Julianne Lopes: The most important thing for me as a student at the University of Innsbruck was to have contact with other perspectives about the topics. At the Master’s we learn that peace is a noun in the plural and there are many ways to experience it. Hence, there are also many ways of exploring it as a peace researcher and/or peace educator. Spaces like the symposium allow me to exercise critical thinking, empathy, and curiosity. For example, I heard many times about non-violent resistance by the actions of Gandhi and other activities but it was the first time that I got in contact with the numbers and studies related to that. Knowing the academic perspective shows me how important the topic is and how it can be used to transform the still violent dynamics we are exposed to.
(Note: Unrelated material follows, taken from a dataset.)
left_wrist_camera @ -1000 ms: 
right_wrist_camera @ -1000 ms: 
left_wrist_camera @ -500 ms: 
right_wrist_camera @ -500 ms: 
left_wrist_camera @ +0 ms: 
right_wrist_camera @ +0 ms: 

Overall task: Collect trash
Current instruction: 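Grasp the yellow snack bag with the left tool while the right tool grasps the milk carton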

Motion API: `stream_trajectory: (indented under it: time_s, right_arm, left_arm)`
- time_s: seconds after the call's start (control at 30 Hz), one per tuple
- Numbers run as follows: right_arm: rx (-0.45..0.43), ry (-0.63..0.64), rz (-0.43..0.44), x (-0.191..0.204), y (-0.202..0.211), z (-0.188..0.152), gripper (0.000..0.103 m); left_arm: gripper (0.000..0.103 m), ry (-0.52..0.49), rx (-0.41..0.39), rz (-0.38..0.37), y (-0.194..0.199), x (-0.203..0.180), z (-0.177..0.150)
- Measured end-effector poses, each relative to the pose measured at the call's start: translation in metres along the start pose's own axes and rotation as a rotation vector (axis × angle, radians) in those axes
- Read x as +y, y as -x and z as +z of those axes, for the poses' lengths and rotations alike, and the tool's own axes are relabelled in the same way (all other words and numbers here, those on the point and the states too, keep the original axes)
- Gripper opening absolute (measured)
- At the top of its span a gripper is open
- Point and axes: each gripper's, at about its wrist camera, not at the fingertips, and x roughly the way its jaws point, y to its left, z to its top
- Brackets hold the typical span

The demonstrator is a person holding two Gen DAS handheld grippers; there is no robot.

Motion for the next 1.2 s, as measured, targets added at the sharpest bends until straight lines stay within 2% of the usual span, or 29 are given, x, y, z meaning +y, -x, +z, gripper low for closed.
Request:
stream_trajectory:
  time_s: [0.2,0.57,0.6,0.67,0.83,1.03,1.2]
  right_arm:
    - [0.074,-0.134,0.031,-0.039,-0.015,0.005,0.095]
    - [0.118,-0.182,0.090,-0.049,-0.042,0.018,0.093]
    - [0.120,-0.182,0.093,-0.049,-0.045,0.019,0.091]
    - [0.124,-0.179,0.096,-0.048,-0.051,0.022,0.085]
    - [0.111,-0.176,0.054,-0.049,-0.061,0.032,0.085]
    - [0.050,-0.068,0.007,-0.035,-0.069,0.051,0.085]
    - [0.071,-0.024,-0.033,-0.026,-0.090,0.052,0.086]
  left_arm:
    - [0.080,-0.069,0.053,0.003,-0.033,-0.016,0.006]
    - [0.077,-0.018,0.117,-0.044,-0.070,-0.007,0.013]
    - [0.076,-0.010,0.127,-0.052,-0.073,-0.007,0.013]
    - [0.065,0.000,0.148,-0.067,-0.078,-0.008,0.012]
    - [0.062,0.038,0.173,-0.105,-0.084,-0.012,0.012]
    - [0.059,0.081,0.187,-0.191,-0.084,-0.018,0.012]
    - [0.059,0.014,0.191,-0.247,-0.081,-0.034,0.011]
Rita Palinkas: Decolonization is an ongoing process that could be included into our lives from several sides and layers. The most important thing is to realize how our way of thinking is colonized and start to consciously include different lenses to it – either it is a new epistemological approach or a more minority centred behaviour in a life situation, they can all work in order to subserve long term changes.
Food for thought and further discussion
This online symposium on Current Trends in Contemporary Peace Research offers illuminating insights on some of the ties the many peaces approach has with decolonization, non-violent resistance, education, environmental conservation, and existential risk. Some questions that stay on our minds include: Whose perspective on environment conservation are we reading about? What narrative am I delving into when following a certain epistemic theory? In what way can AI be supportive in peace processes? How can schools, in their specific context, facilitate peace education? The six presentations as well as the discussion that followed raised our awareness of paths that are being walked in peace studies research, motivating us to reflect on our own standing on these very paths in order to find our personal, communal, societal and global access points to action towards sustainable peaceful change.